By the end of 2019, we can expect to see more variants of attacks that exploit speculative execution and require additional remediation.

“The risk is real, but with a clear and pragmatic risk-based remediation plan, information security and risk management leaders can provide business leaders with confidence that the marginal risk to the enterprise is manageable and is being addressed,” says Neil MacDonald, vice president and distinguished analyst at Gartner.

Although patches have addressed the current Spectre and Meltdown issues, they may not be the best solution. By the end of 2019, we can expect to see more variants of attacks that exploit speculative execution and require additional remediation.
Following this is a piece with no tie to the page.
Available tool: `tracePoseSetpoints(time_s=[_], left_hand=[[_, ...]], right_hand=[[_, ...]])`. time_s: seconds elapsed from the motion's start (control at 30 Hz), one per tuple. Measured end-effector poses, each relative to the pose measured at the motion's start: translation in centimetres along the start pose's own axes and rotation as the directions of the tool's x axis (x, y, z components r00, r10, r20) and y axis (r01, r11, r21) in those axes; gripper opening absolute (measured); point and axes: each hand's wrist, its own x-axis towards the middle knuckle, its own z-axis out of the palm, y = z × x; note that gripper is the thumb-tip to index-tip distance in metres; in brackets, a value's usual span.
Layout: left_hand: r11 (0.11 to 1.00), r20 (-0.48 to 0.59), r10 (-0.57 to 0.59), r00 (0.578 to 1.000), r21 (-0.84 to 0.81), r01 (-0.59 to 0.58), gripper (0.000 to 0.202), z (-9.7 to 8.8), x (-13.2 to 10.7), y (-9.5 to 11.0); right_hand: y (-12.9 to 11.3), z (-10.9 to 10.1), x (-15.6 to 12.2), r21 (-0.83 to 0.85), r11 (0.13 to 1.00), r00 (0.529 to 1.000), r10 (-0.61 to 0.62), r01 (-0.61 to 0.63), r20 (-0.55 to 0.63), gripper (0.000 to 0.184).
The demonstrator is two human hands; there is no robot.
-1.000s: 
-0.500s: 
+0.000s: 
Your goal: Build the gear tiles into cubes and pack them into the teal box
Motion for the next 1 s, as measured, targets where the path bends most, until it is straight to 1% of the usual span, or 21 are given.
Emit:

To defend against Spectre and Meltdown, MacDonald recommends security leaders take the following steps:

  1. Create a detailed inventory: Nearly every modern IT system will be affected to some extent. The starting point for security leaders must be to inventory all affected systems.
  2. Develop and prioritize remediation efforts: The vulnerabilities are not remotely exploitable. A successful attack requires the attacker to execute code on the system. Whitelisting and application controls on all systems will reduce the risk of unknown code execution.
  3. Recognize that patches are not always the right answer: Information security leaders must be prepared for scenarios in which a patch is not a solution. There will be a lack of patches for older systems. Patches might also fail because the impact on performance is not offset by the reduction in risk, such as with network and storage controllers.
  4. Be diligent about hygiene: For systems that are not patched or only partially patched, multiple mitigating controls can reduce risk. “The single most important issue to address is restricting the ability to place untrusted/unknown code onto the device. By doing this, we significantly reduce the risk, because attacks require local code execution — for Spectre and Meltdown — and any future attacks,” says MacDonald.
  5. Plan for the future, not the past: This is not the last we will see of these issues. The underlying exploitable implementation is still present and will remain so for years to come. Further research on this design flaw — involving speculative execution to discover new types of attacks— is expected and will likely require additional patches for hypervisors, OSs, browsers and firmware upgrades during the next several years.